Clause que certains considèrent comme "obsolète", selon les dires de Marie, qui ajoute : "Le notaire m’avait pourtant assurée qu’elle ne s’appliquerait pas". La directrice gérante de la société affirme que "certains actes ne reprennent plus toujours les conditions spéciales au fil des ventes". La société Haute Senne Logement affirme avoir "proposé d’avancer les fonds (investigations et travaux) pour les propriétaires et de mettre en place avec eux des plans d’apurement". 

La Ville de Soignies déclare avoir proposé une solution : les riverains peuvent se raccorder, à leurs frais, au réseau d'égouttage existant situé de l'autre côté de la voirie. Si des subsides sont obtenus, un second réseau pourrait être installé côté habitations pour réduire leurs coûts.

Une bataille juridique en cours

Sept propriétaires ont engagé un avocat et porté l’affaire devant la justice."Nous sommes aux prémices de l’expertise judiciaire", précise Maître Blanckaert. "Lors de la réunion d’installation, nous avons conclu que l’ensemble des propriétaires devait pouvoir prendre part à la discussion. Ceux-ci ont été invités à rejoindre l’expertise.
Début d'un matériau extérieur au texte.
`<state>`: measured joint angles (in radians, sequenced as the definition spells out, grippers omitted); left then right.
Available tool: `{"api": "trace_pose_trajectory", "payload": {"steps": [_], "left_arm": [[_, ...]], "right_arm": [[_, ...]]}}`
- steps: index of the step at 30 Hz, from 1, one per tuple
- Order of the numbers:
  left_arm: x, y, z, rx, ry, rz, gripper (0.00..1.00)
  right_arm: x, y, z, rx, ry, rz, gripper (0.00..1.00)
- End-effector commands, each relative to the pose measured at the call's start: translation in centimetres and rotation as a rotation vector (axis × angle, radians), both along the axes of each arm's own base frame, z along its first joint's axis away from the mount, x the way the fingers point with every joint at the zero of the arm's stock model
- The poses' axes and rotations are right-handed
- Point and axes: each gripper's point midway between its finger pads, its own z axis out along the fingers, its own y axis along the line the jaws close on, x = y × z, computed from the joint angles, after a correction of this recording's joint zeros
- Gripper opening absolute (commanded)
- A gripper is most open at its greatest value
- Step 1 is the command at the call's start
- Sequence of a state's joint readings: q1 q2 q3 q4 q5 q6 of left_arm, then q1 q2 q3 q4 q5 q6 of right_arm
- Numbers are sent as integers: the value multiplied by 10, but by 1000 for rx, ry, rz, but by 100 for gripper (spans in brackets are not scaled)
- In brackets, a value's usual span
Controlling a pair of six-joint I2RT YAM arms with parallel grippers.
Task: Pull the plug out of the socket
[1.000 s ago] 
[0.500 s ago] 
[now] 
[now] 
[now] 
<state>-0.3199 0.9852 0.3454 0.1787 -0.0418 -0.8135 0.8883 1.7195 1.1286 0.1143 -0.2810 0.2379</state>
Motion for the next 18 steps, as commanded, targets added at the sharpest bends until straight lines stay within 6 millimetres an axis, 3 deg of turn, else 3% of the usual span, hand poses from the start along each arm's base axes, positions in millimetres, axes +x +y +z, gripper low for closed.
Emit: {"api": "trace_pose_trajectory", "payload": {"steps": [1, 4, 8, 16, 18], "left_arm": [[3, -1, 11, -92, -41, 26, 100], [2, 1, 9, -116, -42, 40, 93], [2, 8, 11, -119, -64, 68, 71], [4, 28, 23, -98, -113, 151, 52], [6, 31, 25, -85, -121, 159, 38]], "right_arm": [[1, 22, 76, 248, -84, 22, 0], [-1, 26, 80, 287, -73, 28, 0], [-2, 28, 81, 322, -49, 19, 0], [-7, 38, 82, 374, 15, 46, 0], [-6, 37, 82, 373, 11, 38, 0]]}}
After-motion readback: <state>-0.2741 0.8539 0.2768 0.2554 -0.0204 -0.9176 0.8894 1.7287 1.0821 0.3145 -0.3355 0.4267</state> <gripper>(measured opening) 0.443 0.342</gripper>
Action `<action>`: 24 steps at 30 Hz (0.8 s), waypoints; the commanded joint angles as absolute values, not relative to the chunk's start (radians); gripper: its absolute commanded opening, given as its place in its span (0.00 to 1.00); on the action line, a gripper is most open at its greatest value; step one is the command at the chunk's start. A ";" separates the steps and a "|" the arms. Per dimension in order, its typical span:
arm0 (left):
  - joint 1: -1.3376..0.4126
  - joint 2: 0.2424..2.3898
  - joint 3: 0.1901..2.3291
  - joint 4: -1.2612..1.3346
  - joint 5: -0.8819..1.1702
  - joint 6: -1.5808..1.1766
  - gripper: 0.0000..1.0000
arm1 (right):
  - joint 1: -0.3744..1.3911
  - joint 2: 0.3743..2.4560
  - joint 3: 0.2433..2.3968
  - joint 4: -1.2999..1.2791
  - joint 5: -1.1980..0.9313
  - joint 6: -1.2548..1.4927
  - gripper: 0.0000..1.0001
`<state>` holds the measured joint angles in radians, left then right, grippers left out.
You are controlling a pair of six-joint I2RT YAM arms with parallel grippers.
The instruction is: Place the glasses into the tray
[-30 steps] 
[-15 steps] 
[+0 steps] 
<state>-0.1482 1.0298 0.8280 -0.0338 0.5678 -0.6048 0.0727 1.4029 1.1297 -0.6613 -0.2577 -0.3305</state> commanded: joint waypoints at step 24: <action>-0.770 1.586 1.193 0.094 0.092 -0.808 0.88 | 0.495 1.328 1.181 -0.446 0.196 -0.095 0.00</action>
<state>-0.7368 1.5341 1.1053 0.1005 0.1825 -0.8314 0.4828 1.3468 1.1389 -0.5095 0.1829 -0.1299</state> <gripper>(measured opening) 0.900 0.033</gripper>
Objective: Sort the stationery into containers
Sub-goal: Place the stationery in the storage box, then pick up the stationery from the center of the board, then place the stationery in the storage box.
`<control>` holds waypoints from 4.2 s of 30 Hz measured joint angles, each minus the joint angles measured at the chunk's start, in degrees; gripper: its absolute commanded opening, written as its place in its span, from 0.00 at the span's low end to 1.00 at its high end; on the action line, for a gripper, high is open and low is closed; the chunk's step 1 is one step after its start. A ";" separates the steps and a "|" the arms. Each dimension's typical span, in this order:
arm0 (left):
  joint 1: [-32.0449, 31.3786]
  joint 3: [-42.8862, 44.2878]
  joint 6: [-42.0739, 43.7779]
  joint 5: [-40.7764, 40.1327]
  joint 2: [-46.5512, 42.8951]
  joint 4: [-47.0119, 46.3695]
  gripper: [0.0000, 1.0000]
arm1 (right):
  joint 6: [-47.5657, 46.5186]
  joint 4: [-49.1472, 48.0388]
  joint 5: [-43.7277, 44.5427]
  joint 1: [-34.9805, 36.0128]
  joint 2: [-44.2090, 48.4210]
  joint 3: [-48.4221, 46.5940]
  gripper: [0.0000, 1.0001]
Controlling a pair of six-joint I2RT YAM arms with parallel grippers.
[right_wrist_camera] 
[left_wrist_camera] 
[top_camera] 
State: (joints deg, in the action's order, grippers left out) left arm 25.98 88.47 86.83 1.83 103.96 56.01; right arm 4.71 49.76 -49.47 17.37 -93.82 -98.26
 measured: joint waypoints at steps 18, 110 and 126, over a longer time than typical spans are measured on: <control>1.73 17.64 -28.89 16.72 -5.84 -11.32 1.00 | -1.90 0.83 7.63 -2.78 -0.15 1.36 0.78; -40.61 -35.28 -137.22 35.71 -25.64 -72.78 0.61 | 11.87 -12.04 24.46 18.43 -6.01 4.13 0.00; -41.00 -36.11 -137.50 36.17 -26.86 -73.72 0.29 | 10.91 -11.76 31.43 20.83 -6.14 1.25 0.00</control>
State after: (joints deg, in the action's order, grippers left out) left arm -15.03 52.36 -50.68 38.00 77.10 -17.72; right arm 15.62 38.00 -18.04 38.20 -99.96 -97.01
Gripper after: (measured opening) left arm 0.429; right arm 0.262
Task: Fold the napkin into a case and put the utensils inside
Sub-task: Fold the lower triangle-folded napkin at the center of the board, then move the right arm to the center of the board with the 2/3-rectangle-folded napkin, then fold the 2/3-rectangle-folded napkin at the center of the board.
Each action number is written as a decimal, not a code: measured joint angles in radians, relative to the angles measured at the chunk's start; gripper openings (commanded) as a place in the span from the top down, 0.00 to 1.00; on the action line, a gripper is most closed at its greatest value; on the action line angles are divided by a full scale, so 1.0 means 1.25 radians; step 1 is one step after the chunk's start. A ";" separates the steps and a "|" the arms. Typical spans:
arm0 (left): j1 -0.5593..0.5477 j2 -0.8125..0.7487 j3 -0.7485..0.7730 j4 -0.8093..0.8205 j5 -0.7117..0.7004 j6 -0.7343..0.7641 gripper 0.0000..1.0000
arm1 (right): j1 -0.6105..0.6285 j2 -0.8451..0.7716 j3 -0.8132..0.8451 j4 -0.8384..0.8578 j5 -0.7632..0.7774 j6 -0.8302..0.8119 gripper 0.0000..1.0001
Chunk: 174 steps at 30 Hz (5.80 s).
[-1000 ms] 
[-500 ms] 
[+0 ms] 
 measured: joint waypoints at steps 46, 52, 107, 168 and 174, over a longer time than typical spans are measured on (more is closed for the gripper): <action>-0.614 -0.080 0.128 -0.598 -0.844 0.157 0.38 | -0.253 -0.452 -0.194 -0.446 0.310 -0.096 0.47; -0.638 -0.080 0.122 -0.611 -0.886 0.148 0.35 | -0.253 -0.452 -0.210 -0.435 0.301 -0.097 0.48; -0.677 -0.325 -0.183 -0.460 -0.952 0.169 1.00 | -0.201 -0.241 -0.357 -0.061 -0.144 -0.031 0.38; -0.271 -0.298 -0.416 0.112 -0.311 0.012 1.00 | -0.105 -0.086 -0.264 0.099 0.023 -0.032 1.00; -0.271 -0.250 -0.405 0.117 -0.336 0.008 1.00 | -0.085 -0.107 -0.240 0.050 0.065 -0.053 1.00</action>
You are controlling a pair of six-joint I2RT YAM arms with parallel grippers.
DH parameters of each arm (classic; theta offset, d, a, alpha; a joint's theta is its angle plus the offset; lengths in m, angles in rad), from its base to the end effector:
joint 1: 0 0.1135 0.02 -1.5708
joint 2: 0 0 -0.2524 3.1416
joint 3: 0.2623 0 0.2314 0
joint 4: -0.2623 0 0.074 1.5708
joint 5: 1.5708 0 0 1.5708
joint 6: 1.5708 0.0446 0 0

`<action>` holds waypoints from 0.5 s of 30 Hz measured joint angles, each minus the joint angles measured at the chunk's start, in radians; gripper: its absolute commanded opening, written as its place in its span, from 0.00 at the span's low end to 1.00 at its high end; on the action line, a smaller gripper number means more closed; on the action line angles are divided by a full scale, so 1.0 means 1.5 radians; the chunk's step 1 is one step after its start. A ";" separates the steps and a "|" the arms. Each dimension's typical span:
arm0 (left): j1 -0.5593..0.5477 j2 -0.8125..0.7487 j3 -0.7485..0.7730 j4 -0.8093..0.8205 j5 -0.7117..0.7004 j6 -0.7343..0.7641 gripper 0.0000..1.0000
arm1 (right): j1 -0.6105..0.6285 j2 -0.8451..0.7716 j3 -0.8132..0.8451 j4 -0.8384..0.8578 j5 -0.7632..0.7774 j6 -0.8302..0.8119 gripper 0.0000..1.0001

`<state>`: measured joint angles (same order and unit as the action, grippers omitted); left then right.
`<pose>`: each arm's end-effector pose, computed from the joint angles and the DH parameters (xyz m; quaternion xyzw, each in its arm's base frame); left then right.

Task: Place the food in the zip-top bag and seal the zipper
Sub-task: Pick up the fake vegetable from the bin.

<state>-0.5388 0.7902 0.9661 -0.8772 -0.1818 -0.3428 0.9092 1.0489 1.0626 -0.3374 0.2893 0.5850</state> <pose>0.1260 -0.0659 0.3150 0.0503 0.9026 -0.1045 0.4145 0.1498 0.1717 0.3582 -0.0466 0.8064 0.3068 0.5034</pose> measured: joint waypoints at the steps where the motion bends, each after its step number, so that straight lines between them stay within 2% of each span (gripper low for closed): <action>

Nous en sommes là pour l’instant."

La société HSL ajoute qu'au vu du "flou juridique entourant la propriété, aucune action ne sera entreprise avant le verdict remis par le Juge. Les propriétaires devraient prendre un géomètre pour clarifier l’étendue de leur propriété". En attendant, d'autres habitants, n’ayant pas pu se défendre légalement, ont reçu la visite d’huissiers. Une situation stressante pour tous, souligne Maître Blanckaert : "Ce type de procédure judiciaire est forcément long et stressant pour nos clients. Je ne perds pas espoir d’une issue amiable en cours de procédure."

Ces maisons sont abandonnées à leur triste sort

Pour la ville, "il est essentiel que toutes les options soient étudiées en profondeur afin de proposer une solution durable et efficace". Leur priorité est "de rétablir une situation normale pour les riverains, dans un esprit constructif et dans la légalité". Face à cette situation, les habitants réclament des solutions rapides et équitables. "Ils paient leurs taxes et impôts comme tout le monde. Mais ces maisons sont abandonnées à leur triste sort", conclut Marie. 

L’audience d’introduction est prévue pour le 12 février prochain. En attendant l’audience prévue pour le 12 février, les habitants restent dans l’incertitude. Ils espèrent que la justice tranchera rapidement pour mettre fin à ce calvaire.